通期営業利益予想2,410百万円(前期比1.3%増)の達成には下期での挽回が不可欠であり、コスト管理の動向を注視する必要がある。

2026年12月期第1四半期の連結受注高は2,813百万円と前年同期比55.5%の大幅減少。受注残高も20,160百万円と前年同期比7.6%減少しており、足元の受注環境に軟化の兆しが見られる。

ウォーターPPP関連や老朽化対策業務への注力を継続しているものの、河川その他分野では受注減少の影響が売上高(821百万円、前年同期比25.7%減)に直接表れている。受注動向は翌期以降の業績を先行的に示す指標であり、第2四半期以降の受注回復が焦点となる。

2026年12月期の年間配当予想は74.00円(前期と同額)を維持しており、株主還元の安定性は評価できる。一方、自己資本比率は2025年12月期末の59.8%から2026年12月期第1四半期末には55.1%へ低下。

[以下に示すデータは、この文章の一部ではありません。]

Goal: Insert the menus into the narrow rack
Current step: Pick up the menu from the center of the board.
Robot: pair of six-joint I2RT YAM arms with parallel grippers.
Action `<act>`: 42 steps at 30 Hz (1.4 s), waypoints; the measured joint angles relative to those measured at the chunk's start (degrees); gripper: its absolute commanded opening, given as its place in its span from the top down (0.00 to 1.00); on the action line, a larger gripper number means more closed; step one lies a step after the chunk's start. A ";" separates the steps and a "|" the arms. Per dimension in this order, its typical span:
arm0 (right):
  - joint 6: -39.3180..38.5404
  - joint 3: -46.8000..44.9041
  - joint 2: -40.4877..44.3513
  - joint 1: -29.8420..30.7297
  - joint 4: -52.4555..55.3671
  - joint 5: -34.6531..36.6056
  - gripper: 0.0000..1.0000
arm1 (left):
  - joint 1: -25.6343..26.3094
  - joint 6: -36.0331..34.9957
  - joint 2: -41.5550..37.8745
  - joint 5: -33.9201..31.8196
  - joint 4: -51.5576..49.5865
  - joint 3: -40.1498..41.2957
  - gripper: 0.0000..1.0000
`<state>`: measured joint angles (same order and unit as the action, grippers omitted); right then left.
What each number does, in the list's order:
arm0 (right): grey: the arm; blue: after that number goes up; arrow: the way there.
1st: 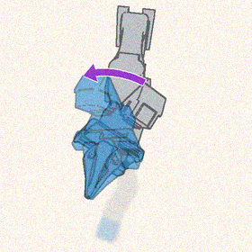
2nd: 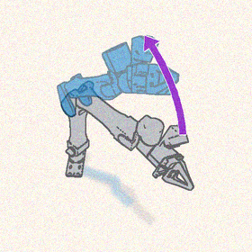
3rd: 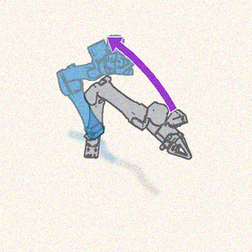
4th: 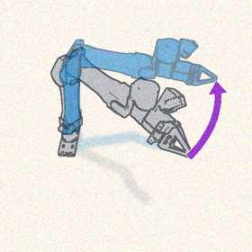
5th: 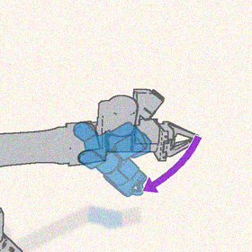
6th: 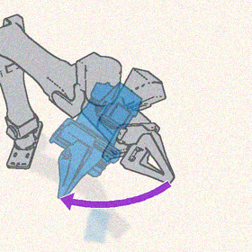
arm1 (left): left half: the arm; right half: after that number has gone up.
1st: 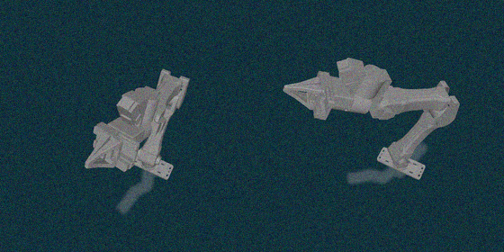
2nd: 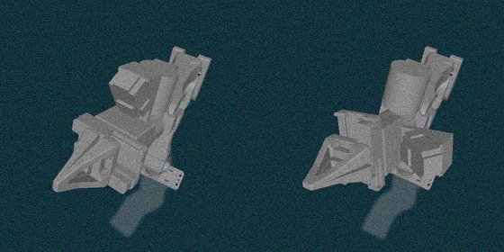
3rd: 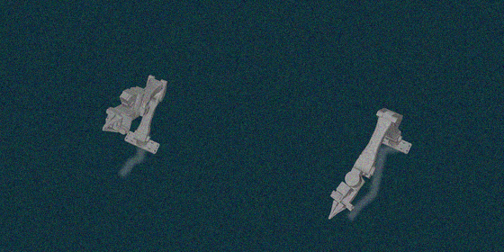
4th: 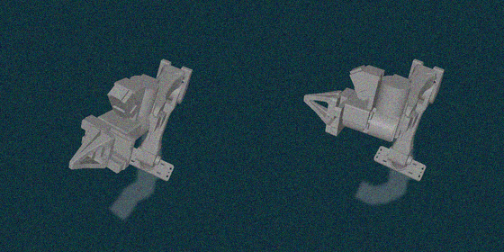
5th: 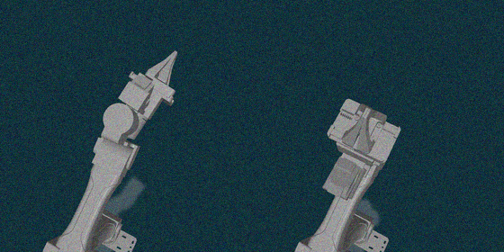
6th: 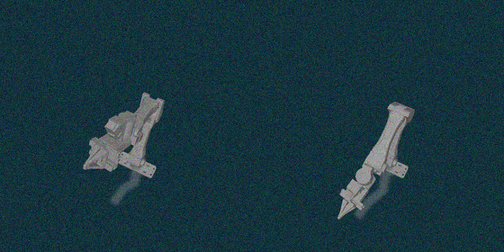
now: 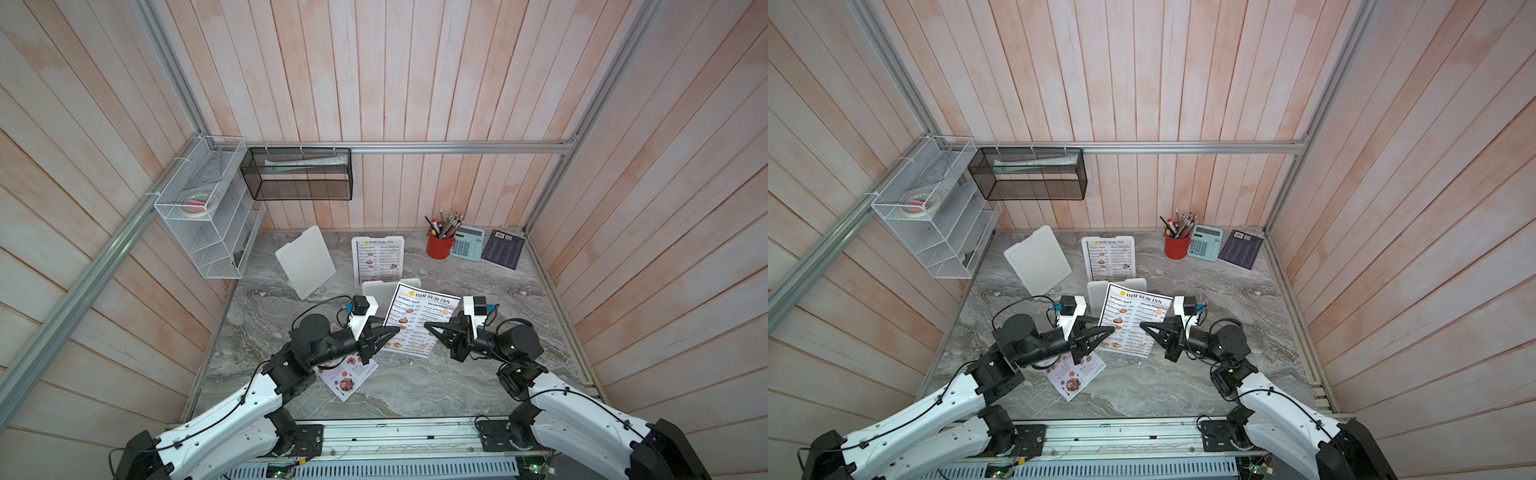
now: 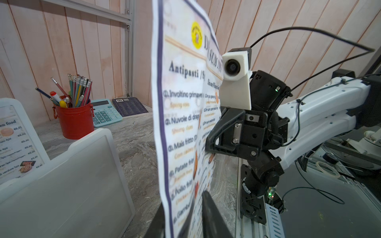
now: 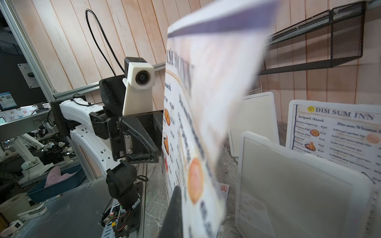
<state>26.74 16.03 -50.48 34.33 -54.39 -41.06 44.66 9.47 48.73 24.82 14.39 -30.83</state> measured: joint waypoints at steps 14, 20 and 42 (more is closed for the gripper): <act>-1.36 2.97 0.52 -0.39 -1.16 2.49 1.00 | 0.02 -0.02 -2.14 -1.73 2.38 2.51 0.76; -1.38 3.80 -1.68 -0.96 -3.80 2.64 1.00 | 0.00 0.13 -2.14 -3.21 3.28 3.17 0.84; 5.46 5.60 -11.13 -11.54 -16.55 -4.11 0.88 | -0.26 -2.43 0.35 -7.21 1.42 0.70 1.00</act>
<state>32.21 21.63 -61.60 22.79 -70.94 -45.17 44.40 7.05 49.08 17.61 15.81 -30.13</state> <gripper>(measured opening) 0.117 0.047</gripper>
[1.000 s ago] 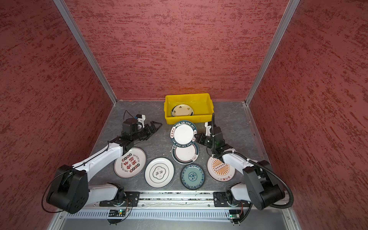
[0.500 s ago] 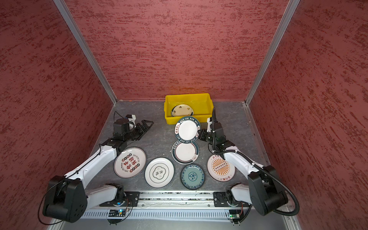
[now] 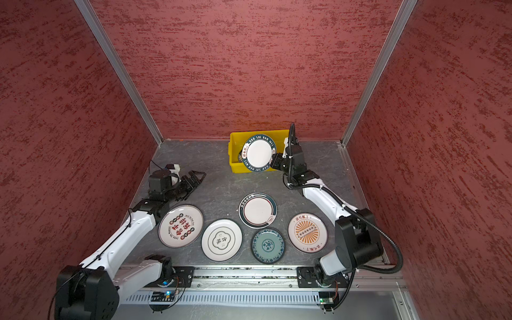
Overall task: Place the plates into the plastic bin on the countertop
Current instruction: Place the plate in the plastic bin.
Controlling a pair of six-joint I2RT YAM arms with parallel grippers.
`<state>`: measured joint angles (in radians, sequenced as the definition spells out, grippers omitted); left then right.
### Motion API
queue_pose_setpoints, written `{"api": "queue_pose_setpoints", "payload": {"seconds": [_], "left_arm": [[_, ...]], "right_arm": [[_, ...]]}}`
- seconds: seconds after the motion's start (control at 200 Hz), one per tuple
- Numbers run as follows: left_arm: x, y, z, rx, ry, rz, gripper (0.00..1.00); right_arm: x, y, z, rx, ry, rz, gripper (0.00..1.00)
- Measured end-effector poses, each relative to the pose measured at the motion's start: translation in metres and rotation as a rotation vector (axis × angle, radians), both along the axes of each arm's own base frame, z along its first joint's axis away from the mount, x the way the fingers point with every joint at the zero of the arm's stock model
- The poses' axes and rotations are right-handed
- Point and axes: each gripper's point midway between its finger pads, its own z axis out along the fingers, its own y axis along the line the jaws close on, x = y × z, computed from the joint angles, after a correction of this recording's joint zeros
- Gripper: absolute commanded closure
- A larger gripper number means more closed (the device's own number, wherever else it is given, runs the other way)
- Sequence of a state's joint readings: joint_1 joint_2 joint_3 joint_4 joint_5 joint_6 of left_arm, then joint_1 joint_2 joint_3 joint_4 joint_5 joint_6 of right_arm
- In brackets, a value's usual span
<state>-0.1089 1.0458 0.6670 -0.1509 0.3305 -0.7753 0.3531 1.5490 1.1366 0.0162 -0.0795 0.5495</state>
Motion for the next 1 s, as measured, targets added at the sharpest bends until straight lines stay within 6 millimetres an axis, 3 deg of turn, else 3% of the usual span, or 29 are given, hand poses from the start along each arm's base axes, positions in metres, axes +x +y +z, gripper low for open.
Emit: {"api": "queue_pose_setpoints", "payload": {"seconds": [0.256, 0.541, 0.676, 0.842, 0.997], "left_arm": [[-0.014, 0.010, 0.005, 0.030, 0.007, 0.029, 0.01], [-0.029, 0.026, 0.010, 0.069, 0.009, 0.081, 0.01], [-0.033, 0.030, 0.007, 0.078, 0.021, 0.089, 0.01], [-0.035, 0.034, 0.003, 0.087, 0.041, 0.101, 0.01], [-0.034, 0.035, 0.002, 0.090, 0.044, 0.106, 0.01]], "right_arm": [[0.061, 0.004, -0.008, -0.098, 0.018, -0.056, 1.00], [0.116, 0.011, -0.043, -0.188, 0.090, -0.076, 1.00], [0.126, 0.014, -0.066, -0.218, 0.139, -0.068, 1.00], [0.125, 0.013, -0.094, -0.244, 0.202, -0.063, 1.00], [0.130, 0.011, -0.096, -0.240, 0.207, -0.066, 1.00]]}}
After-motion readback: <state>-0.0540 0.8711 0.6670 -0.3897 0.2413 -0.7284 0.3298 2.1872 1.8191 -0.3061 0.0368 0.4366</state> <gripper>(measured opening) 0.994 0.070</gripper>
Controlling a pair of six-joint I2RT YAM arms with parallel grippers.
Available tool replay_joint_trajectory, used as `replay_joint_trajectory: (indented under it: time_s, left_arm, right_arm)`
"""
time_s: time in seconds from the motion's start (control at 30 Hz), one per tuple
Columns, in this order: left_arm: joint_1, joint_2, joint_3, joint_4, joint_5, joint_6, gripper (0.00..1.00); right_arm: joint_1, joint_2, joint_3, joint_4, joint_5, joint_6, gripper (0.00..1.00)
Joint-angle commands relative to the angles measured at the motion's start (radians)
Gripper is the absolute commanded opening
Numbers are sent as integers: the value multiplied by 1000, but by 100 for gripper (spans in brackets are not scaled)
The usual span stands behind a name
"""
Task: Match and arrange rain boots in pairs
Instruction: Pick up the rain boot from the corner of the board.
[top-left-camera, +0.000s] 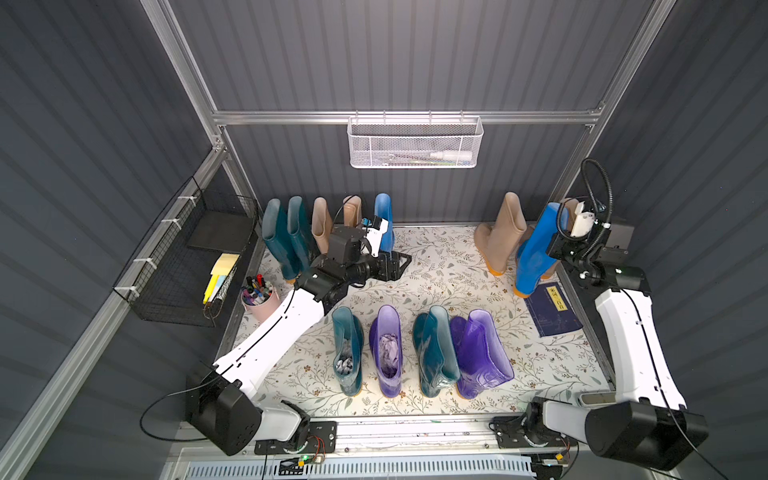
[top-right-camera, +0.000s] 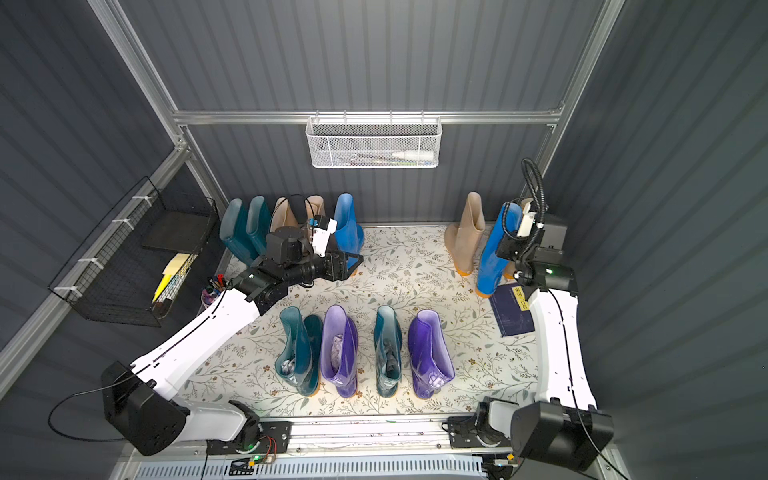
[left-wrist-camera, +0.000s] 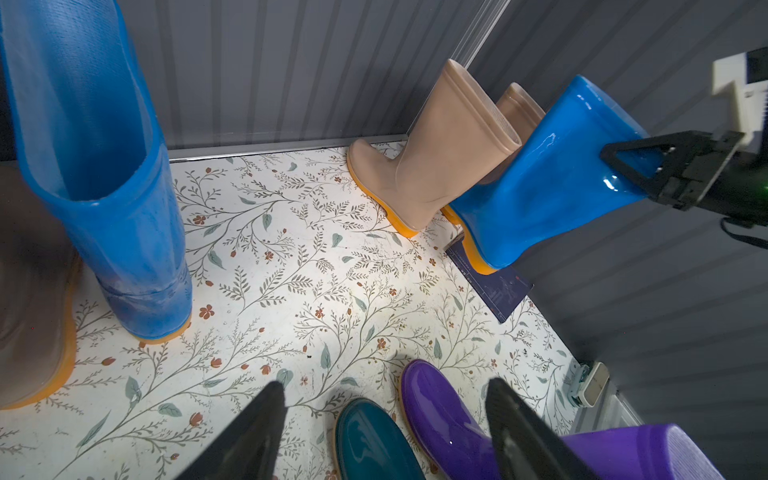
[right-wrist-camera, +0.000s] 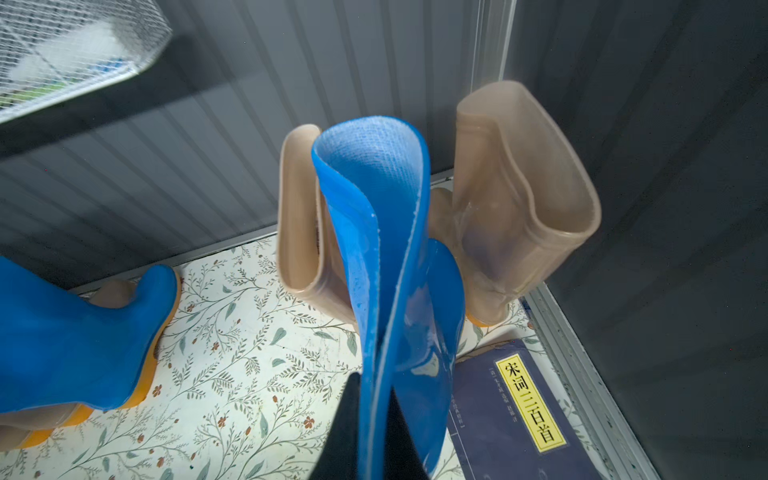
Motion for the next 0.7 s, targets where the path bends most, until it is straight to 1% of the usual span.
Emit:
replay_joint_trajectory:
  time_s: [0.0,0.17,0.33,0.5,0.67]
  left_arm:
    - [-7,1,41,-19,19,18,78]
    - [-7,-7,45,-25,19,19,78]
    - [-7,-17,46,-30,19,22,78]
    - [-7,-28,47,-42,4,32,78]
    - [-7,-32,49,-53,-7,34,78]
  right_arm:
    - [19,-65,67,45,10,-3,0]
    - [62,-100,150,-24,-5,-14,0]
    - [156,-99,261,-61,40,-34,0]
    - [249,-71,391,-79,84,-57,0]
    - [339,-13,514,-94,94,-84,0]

これは主に契約負債(3,870百万円)や賞与引当金(3,427百万円)の増加による負債拡大によるもので、季節性の影響が大きいと考えられるが、総資産27,393百万円に対する純資産15,269百万円の水準は引き続き健全。持分法による投資利益が42百万円(前年同期9百万円)と大幅増加しており、関連会社からの収益貢献拡大は中期的なポジティブ要因。

成長戦略

ビジョン2030で売上高300億円・営業利益率10%・ROE10%を目指す

内閣府PPP/PFI推進アクションプランに基づく官民連携案件の増加を取り込む。全国初のウォーターPPP[レベル3.5]対応SPCを設立済みで先行実績を活用。

2026年12月期第1四半期においても水道・下水道両分野でウォーターPPP関連業務に注力し、水道分野売上高が前年同期比16.8%増と成果が表れている。

高度経済成長期に布設された管路等の更新需要が全国的に拡大しており、40兆円超の水道資産の更新需要が継続。2024年1月の能登半島地震や2025年1月の埼玉県八潮市道路陥没事故を受け、災害対策・老朽化対策需要が一層高まっている。水道・下水道・河川各分野で老朽化・耐震化対策業務に継続的に取り組む。

ビジョン2030の一環として、従来の建設コンサルティング領域を超えたPPP/PFI・アグリ領域への事業拡大を図る。小水力発電等、水を起点とした新規事業も実施中。

持分法による投資利益が2026年12月期第1四半期に42百万円(前年同期9百万円)と大幅増加しており、関連会社・海外事業からの収益貢献が拡大しつつある。